STUDY MATERIAL:
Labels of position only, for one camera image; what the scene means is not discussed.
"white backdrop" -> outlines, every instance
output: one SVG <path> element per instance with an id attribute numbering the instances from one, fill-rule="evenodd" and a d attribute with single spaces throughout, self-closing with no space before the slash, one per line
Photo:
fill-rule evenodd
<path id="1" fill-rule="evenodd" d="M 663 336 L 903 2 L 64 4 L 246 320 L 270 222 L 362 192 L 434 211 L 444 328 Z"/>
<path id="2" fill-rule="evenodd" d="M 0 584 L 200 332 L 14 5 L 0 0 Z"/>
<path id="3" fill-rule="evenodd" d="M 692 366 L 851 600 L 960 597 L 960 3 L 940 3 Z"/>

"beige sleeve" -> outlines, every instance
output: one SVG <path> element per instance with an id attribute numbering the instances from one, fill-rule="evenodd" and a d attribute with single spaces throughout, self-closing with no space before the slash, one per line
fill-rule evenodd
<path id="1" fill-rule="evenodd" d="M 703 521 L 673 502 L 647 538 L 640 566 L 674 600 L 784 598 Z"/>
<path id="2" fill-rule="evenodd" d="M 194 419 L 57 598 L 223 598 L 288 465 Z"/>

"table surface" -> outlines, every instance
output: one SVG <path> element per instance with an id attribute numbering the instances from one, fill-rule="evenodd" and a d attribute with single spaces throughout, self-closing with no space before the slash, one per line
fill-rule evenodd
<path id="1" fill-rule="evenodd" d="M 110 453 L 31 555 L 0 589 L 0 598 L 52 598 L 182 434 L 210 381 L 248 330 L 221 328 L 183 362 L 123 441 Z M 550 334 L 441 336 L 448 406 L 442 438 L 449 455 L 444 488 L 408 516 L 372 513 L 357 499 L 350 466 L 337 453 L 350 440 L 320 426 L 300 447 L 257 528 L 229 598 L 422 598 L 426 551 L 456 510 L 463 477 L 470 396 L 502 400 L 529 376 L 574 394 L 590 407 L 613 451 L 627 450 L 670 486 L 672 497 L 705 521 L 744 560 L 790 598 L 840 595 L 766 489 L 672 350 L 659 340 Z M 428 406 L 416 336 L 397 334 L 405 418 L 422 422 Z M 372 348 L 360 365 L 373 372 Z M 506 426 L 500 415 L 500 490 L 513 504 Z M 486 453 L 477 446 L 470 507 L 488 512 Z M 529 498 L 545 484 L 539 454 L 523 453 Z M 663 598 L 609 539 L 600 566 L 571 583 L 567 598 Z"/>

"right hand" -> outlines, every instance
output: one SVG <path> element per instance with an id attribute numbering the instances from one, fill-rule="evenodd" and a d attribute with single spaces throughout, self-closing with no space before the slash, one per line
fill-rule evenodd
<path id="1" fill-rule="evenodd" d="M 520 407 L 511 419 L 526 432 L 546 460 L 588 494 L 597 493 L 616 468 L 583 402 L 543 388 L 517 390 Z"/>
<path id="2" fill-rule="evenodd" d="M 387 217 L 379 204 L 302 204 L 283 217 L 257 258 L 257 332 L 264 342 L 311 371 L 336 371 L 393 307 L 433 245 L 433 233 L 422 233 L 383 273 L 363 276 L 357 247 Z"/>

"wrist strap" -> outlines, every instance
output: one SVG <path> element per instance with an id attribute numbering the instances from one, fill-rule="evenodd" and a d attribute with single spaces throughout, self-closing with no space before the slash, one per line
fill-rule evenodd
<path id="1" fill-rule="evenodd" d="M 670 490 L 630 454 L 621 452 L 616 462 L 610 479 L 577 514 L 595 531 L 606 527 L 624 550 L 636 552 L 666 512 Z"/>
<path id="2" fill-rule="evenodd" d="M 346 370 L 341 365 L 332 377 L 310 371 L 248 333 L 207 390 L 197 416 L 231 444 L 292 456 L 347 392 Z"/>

EXERCISE REQUIREMENTS: Please give back the listing in full; each line must match exactly.

COMPLETED EXERCISE:
Labels of position only, for one camera image; what the scene means is not discussed.
"white backdrop" -> outlines, every instance
output: one SVG <path> element per instance with an id attribute numbering the instances from one, fill-rule="evenodd" and a d attribute with single spaces throughout, self-closing with no space before the slash, one per line
Photo:
fill-rule evenodd
<path id="1" fill-rule="evenodd" d="M 663 336 L 903 2 L 64 4 L 246 320 L 270 222 L 362 192 L 434 211 L 444 328 Z"/>
<path id="2" fill-rule="evenodd" d="M 0 584 L 200 332 L 14 5 L 0 0 Z"/>
<path id="3" fill-rule="evenodd" d="M 692 366 L 851 600 L 960 597 L 960 3 L 940 3 Z"/>

"beige sleeve" -> outlines, every instance
output: one SVG <path> element per instance with an id attribute numbering the instances from one, fill-rule="evenodd" and a d attribute with single spaces throughout, self-closing with no space before the slash, one per line
fill-rule evenodd
<path id="1" fill-rule="evenodd" d="M 703 521 L 673 502 L 647 538 L 640 566 L 674 600 L 784 598 Z"/>
<path id="2" fill-rule="evenodd" d="M 194 419 L 57 598 L 223 598 L 288 465 Z"/>

"table surface" -> outlines, every instance
output: one SVG <path> element per instance with an id attribute numbering the instances from one, fill-rule="evenodd" and a d attribute with single spaces throughout, self-closing with no space before the slash, one per line
fill-rule evenodd
<path id="1" fill-rule="evenodd" d="M 110 453 L 31 555 L 0 589 L 0 598 L 52 598 L 182 434 L 210 381 L 248 330 L 221 328 L 183 362 L 123 441 Z M 550 334 L 441 336 L 448 406 L 442 438 L 449 455 L 444 488 L 408 516 L 372 513 L 357 499 L 350 466 L 337 453 L 350 440 L 320 426 L 300 447 L 257 528 L 229 598 L 422 598 L 426 551 L 456 510 L 463 477 L 470 396 L 502 400 L 529 376 L 574 394 L 590 407 L 613 451 L 627 450 L 670 486 L 672 497 L 705 521 L 744 560 L 790 598 L 840 595 L 766 489 L 672 350 L 659 340 Z M 428 406 L 416 336 L 397 334 L 405 418 L 422 422 Z M 372 348 L 360 365 L 373 372 Z M 506 426 L 500 415 L 500 490 L 513 504 Z M 486 453 L 477 446 L 470 507 L 488 512 Z M 529 498 L 545 484 L 539 454 L 523 453 Z M 663 598 L 609 539 L 600 566 L 571 583 L 567 598 Z"/>

"right hand" -> outlines, every instance
output: one SVG <path> element per instance with an id attribute numbering the instances from one, fill-rule="evenodd" and a d attribute with single spaces throughout, self-closing with no space before the slash, one per line
fill-rule evenodd
<path id="1" fill-rule="evenodd" d="M 520 407 L 511 419 L 526 432 L 546 460 L 588 494 L 597 493 L 616 468 L 583 402 L 543 388 L 517 390 Z"/>
<path id="2" fill-rule="evenodd" d="M 387 217 L 379 204 L 302 204 L 283 217 L 257 258 L 257 332 L 264 342 L 311 371 L 336 371 L 393 307 L 433 245 L 433 233 L 422 233 L 383 273 L 363 276 L 357 247 Z"/>

"wrist strap" -> outlines, every instance
output: one SVG <path> element per instance with an id attribute numbering the instances from one, fill-rule="evenodd" and a d attribute with single spaces throughout, self-closing with no space before the slash, one per line
fill-rule evenodd
<path id="1" fill-rule="evenodd" d="M 670 490 L 630 454 L 621 452 L 616 462 L 610 479 L 577 514 L 595 531 L 606 527 L 624 550 L 636 552 L 666 512 Z"/>
<path id="2" fill-rule="evenodd" d="M 346 370 L 341 365 L 332 377 L 310 371 L 248 333 L 207 390 L 197 416 L 231 444 L 292 456 L 347 392 Z"/>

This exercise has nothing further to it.